EXERCISE BRIEF
Among the entries below, only the lines starting at the one with "We show a camera" and ending at the one with "of the green", both included, are to be printed exactly.

GIVEN ENTRIES
######

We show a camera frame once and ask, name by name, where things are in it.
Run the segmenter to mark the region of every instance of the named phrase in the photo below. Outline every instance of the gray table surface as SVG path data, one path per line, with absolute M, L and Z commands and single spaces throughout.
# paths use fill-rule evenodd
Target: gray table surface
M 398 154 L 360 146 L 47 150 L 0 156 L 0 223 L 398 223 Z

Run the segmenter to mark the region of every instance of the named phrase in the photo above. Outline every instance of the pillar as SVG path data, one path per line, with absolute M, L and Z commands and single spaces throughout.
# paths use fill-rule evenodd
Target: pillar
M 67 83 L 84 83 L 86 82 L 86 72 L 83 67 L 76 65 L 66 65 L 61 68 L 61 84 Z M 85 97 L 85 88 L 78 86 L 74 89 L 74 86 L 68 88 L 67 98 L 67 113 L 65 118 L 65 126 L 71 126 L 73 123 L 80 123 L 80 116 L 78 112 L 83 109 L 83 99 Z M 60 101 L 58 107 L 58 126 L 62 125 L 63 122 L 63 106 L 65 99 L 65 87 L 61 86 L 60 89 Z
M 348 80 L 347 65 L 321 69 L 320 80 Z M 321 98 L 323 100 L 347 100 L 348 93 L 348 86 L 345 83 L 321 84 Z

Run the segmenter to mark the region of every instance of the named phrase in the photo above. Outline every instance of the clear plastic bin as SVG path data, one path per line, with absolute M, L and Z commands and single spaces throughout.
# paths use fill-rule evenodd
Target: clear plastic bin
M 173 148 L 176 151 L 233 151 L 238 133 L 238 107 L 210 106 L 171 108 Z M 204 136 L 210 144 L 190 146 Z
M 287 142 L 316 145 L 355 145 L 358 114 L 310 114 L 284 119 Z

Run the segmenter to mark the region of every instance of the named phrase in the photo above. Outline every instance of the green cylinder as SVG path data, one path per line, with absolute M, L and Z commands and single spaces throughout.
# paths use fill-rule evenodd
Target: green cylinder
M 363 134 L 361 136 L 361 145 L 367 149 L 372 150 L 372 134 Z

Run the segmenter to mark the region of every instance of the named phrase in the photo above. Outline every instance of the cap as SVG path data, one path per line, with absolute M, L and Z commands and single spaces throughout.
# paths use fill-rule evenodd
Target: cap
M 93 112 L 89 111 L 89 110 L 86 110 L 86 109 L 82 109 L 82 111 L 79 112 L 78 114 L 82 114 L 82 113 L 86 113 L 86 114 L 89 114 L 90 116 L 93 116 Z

######

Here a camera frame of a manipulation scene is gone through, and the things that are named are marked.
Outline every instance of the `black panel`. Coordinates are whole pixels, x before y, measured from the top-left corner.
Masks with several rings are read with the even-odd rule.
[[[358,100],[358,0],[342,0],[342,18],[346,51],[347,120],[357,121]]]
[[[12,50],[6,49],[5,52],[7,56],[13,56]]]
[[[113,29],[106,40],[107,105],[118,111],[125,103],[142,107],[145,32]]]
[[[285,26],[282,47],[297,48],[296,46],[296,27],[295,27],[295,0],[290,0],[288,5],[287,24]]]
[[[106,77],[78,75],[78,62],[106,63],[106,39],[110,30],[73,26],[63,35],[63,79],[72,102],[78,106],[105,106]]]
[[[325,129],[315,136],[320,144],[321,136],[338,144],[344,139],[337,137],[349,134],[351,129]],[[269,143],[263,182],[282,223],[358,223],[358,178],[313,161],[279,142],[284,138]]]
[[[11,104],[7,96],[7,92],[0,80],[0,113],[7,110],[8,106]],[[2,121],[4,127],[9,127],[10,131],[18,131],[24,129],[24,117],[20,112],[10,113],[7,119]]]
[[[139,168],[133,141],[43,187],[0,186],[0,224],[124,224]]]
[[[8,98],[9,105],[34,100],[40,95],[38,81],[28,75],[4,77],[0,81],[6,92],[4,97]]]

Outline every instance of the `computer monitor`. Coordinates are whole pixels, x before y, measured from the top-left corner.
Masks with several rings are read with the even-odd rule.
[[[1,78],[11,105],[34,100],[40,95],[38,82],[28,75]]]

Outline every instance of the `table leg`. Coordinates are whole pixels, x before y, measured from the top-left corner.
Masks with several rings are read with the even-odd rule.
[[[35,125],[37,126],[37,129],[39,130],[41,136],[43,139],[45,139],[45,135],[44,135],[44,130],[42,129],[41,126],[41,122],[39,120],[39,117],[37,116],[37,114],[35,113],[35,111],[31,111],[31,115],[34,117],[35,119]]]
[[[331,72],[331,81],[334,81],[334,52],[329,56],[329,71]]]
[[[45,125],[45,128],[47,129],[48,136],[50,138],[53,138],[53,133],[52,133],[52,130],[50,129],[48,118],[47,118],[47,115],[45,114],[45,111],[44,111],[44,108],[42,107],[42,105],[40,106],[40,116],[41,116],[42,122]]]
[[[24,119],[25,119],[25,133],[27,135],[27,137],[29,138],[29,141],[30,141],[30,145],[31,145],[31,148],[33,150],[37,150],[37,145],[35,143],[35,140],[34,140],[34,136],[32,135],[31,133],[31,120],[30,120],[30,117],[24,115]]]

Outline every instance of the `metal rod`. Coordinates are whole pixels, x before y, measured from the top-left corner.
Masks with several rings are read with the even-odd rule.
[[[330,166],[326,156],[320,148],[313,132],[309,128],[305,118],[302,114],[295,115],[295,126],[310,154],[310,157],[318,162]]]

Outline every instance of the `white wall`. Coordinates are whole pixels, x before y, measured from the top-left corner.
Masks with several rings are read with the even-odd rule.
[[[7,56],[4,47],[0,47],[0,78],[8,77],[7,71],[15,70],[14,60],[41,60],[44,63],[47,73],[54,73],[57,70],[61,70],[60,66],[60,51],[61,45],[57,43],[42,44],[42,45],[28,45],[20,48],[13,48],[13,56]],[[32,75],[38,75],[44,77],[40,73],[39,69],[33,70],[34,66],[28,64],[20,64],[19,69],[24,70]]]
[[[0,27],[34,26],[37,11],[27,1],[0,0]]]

######

PROBLEM SOLUTION
We show a camera frame once and ask, name by name, where things are in it.
Run the segmenter to mark the region of every instance of the named phrase in the photo below. Outline every instance of the gray table surface as SVG path data, one path per line, with absolute M, L and Z commands and single spaces throughout.
# paths use fill-rule evenodd
Target: gray table surface
M 398 154 L 360 146 L 47 150 L 0 156 L 0 223 L 398 223 Z

Run the segmenter to mark the region of every instance of the named phrase in the photo above. Outline every instance of the pillar as SVG path data, one path per line, with absolute M, L and Z commands and single spaces throughout.
# paths use fill-rule evenodd
Target: pillar
M 67 83 L 84 83 L 86 82 L 86 72 L 83 67 L 76 65 L 66 65 L 61 68 L 61 84 Z M 85 97 L 85 88 L 78 86 L 74 89 L 74 86 L 68 88 L 67 98 L 67 113 L 65 118 L 65 126 L 71 126 L 73 123 L 80 123 L 80 116 L 78 112 L 83 109 L 83 99 Z M 60 101 L 58 107 L 58 126 L 62 125 L 63 122 L 63 106 L 65 99 L 65 87 L 61 86 L 60 89 Z
M 348 80 L 347 65 L 321 69 L 320 80 Z M 321 98 L 323 100 L 347 100 L 348 93 L 348 86 L 345 83 L 321 84 Z

Run the segmenter to mark the region of every instance of the named phrase in the photo above. Outline every instance of the clear plastic bin as SVG path data, one path per line, with absolute M, L and Z commands and single spaces throughout.
# paths use fill-rule evenodd
Target: clear plastic bin
M 173 148 L 176 151 L 233 151 L 238 133 L 238 107 L 210 106 L 171 108 Z M 204 136 L 210 144 L 190 146 Z
M 287 142 L 316 145 L 355 145 L 358 114 L 310 114 L 284 119 Z

Run the segmenter to mark the region of every instance of the named phrase in the photo above. Outline every instance of the green cylinder as SVG path data, one path per line, with absolute M, L and Z commands and single spaces throughout.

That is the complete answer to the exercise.